By Kofi Ampeah-Woode
A two-week cadre for selected officers and Non-Commission Officers (NCOs) of the Ghana Armed Forces (GAF) for Minor Staff Duties (MSD), to adequately build their capacity in international peace operations, has successfully come to an end at the Ghana Armed Forces Command and Staff College (GAFCSC).
The training program, which came to an end at the esteemed military college on Friday, 24th January, 2020, was sponsored by the Canadian Government’s Elsie Initiative and the United Nations Development Programme (UNDP) in Ghana, and had thirty-eight women and ten male officers from selected units, being schooled on increasing female officers’ participation in peace building operations.

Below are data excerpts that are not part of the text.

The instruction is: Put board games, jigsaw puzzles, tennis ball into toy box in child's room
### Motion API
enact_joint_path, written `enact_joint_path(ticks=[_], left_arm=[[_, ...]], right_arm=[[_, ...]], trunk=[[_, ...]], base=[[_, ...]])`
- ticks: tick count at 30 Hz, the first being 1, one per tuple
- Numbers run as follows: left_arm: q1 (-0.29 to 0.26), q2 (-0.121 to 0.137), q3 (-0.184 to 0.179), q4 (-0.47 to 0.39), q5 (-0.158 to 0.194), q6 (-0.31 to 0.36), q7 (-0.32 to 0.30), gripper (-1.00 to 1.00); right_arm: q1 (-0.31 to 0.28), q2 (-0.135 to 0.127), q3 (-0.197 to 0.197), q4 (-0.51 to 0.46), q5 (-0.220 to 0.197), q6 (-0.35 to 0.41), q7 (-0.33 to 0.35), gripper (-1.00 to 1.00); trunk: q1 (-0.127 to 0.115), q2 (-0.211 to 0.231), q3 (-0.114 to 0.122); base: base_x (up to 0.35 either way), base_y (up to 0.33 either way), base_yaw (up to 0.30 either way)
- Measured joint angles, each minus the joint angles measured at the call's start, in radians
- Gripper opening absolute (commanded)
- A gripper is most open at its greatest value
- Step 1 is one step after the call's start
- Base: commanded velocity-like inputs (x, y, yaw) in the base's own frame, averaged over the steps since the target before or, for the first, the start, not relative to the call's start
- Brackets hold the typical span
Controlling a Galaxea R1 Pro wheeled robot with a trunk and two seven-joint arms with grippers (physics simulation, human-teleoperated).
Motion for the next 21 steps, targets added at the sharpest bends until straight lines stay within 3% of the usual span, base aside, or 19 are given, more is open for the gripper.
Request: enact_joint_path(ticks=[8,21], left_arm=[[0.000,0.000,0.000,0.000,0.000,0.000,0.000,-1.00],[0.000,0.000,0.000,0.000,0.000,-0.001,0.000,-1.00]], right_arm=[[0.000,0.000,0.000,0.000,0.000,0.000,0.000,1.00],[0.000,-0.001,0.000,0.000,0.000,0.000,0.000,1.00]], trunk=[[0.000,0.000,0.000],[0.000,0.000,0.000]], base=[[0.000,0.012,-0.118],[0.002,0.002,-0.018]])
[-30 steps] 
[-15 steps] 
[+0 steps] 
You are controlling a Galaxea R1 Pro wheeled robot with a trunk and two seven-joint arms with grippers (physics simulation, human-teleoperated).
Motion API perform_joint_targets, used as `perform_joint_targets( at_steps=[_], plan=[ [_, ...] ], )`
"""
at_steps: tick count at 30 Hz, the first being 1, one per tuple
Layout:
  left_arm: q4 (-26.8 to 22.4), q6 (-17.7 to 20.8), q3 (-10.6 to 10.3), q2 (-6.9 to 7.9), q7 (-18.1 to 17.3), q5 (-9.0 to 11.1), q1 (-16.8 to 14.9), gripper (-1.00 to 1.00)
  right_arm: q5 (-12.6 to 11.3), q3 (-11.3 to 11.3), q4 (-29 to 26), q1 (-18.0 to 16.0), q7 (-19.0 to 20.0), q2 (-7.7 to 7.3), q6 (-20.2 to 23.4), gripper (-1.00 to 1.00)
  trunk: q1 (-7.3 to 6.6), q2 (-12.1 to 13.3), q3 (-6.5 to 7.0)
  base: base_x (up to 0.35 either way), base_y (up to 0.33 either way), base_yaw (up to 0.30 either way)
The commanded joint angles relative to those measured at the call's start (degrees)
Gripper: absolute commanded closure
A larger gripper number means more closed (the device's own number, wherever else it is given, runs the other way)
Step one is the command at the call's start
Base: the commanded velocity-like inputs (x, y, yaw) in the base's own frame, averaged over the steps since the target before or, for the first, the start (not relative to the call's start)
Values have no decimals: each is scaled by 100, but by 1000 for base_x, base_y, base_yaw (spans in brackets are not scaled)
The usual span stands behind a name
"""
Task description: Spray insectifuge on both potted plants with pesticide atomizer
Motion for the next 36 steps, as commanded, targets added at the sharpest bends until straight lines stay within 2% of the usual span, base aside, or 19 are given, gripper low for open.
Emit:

Speaking at the ceremony as the Guest of Honour, the Acting Canadian High Commissioner to Ghana – Her Excellency (HE) Sara Nicholls stated that Canada launched the Elsie Initiative for Women in Peace Operations, with the implementation of the women peace and security agenda, being at the core of Canada’s Feminist Foreign Policy.
HE Nicholls said that in addition to the bilateral partnership with GAF and the Zambia Police Service, Canada supported the UN to launch a global fund, called the Elsie Fund, which has spurred the creation of a comprehensive barrier assessment methodology for military and police organizations, which GAF is currently undergoing with the Kofi Annan Peacekeeping Training Centre (KAIPTC).
Nana Chinbuah – Head of Democratic Governance Cluster, UNDP, said one of the most puzzling developments of the Women, Peace and Security Agenda, originated by the UN Security Council’s unanimous endorsement of UNSC Resolution 1325 in October 2000, is the lack of progress in increasing the percentage of uniformed women in UN peacekeeping operations.
“An increase in the percentage of uniformed women in Peace Keeping Operations (PKOs), is generally recognized by the UN, as a necessary and desirable goal for a variety of reasons: a more gender-balanced peacekeeping force, may improve operational effectiveness and it may enable PKOs, to better achieve the objectives set by the Women, Peace and Security Agenda”, Miss Chinbuah said.
According to statistics from UN Department for Peace Keeping operations, as at November 2019, out of 75,856 UN Peacekeepers operating in the 22 UN Missions, only 3,873 (5.11%) were women; despite their key role in preventing sexual violence during and after conflict, and their unique abilities to engage with the communities they serve, especially women and girls.
Increasing women’s participation in peacekeeping is recognized as a critical factor for the overall success of missions, given the various roles women officers play; from gathering intelligence, identifying hot spots for patrolling and providing relief and rehabilitation services to survivors of violence, UN Peacekeepers rely heavily on engaging with the community.
Women officers are more likely and capable of accessing the trust of the community, having greater awareness of women’s vulnerabilities and needs, and their presence in mission areas is also said to inspire members of the local community, and can be an opportunity to model more equitable gender relations.
The cadre was intended at helping participants to understand the relationship and application of command, leadership and communication, as well as the fundamentals of Military Decision Making Process and its application in the United Nations Peace Operations environment.
It was also to create a platform for professionals and key personalities with diverse exposure in Peace Operations and other fields, to share experiences with participants and to understand the various dimensions, duties, responsibilities and framework of Peace Operations.
The areas of study included writing of Service correspondences, Service papers, minutes of meetings and conferences and written briefs, speech writing, public speaking and presentations, leadership case studies (of former UN Secretary Generals and Force Commanders), as well as effective performance of duties in the Operations Room.
Participants also received lectures on the Organization of the UN System, with emphasis on the Department of Peace Operations, threats to UN Mission Security and Prevention, Introduction to Responsibility to Protect and Protection of Civilians, the UN Gender Policy and Women in Peacekeeping.
The studies were crowned with a 6 hour in-door exercise, involving the manning and operation of an Operations Room in a UN peace operations setting, and a visit to the Air Force Base, Accra, to expose participants to the operations of an Air Force unit, in a UN peace operation.
The cadre resource persons and facilitators were drawn from Directing Staff of GAFCSC, lecturers from University of Ghana (UG), Ghana Institute of Management and Public Administration (GIMPA), the KAIPTC and from the General and Service Headquarters.
Dignitaries present at the closing ceremony included the Commandant, GAFCSC – Rear Admiral (R/Adm) Moses Beick-Baffour, Assistant Commandant – Brigadier General (Brig Gen) Mike Akpatsu, Deputy Director-General, Training – Colonel (Col) Winfred Dzandu-Hedidor, the Director, Education – Col Anita Asmah and the Director, Civilian Establishment – Captain (Ghana Navy) Faustina Anokye.